Solidarity With Standing Rock Sioux Tribe

activistsThe City Council voted unanimously in favor of a resolution to stand in solidarity with the Standing Rock Sioux resistance to the Dakota Access Pipeline this week. The Resolution was brought forward by 350Corvallis, a grassroots organization addressing climate change, with special thanks to the Native American Longhouse at Oregon State University. It was also co-sponsored by at least 13 local organizations such as Interfaith Climate Justice Corvallis, No War, and NAACP.

Ken Winograd of 350Corvallis says, “We’re hoping that the Resolution provides some moral support to the tribes in North Dakota and that it will serve as a catalyst for local groups to take actions in support of not only the tribes in North Dakota but tribes in Oregon who are pushing back against encroachment of native lands in the pursuit of profit fossil fuels.”

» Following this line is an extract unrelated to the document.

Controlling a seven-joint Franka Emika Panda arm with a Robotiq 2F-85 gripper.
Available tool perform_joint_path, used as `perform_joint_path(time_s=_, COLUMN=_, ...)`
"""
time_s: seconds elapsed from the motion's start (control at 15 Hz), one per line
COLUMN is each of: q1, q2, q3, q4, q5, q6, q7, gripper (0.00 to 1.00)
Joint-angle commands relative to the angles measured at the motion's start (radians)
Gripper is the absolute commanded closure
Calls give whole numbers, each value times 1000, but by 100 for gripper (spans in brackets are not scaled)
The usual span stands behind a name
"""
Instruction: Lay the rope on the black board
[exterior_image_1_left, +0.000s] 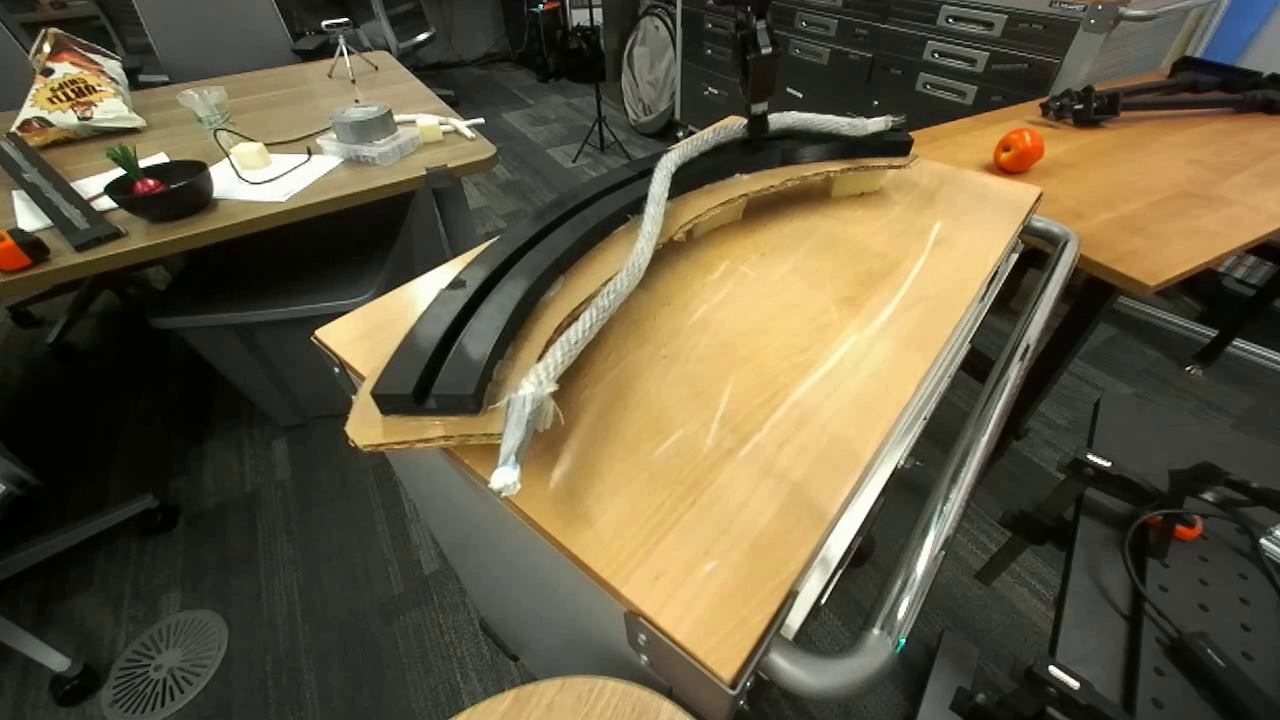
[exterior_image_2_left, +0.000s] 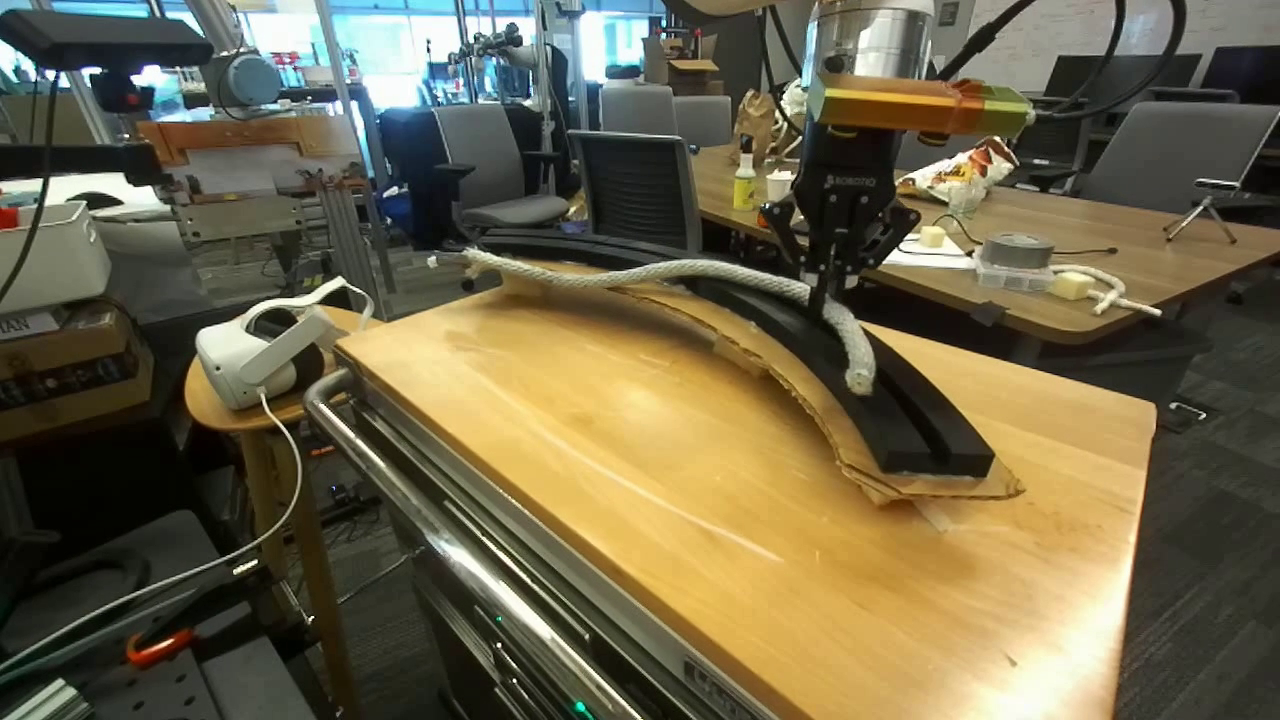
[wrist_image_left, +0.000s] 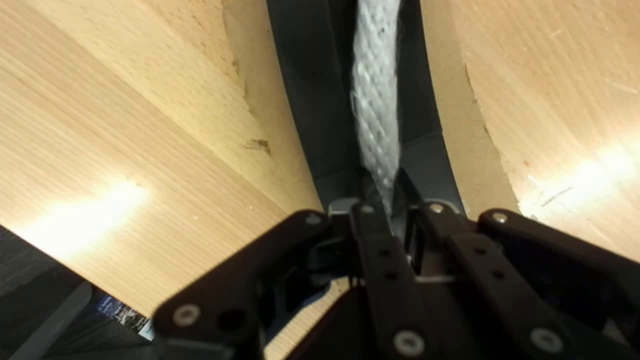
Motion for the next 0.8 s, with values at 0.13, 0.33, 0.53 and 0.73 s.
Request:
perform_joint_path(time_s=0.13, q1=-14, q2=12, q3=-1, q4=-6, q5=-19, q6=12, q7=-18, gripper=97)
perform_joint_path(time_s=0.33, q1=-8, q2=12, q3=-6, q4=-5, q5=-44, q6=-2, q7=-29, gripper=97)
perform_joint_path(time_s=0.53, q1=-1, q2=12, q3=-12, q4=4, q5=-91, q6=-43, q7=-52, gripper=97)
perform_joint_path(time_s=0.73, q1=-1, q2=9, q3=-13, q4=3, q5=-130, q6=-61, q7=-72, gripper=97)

The Standing Rock Sioux Tribe filed an injunction to end the construction of the pipeline in late August, to no avail. Since then, thousands have flocked in protest, and The Department of Justice, Department of the Interior, and the Army moved to stop construction for the time being.

The pipeline would be built just outside of the tribe’s reservation boundary, and could severely damage the reservation’s water supply. Originally, the location for the pipeline was outside of Bismarck, North Dakota, but moved closer to Standing Rock because of the danger of any spills. Those in protest call themselves water protectors, and are standing up against environmental racism, colonialism, and corporate profit. They are expected to continue protesting over the next few months, says Winograd.

On a local level, students at Oregon State University have organized a rally and are working on a food and supply drive to support the tribes during their stand. So to put it like the Raging Grannies at the City Council meeting, “The people or the pipeline, which side are you on?”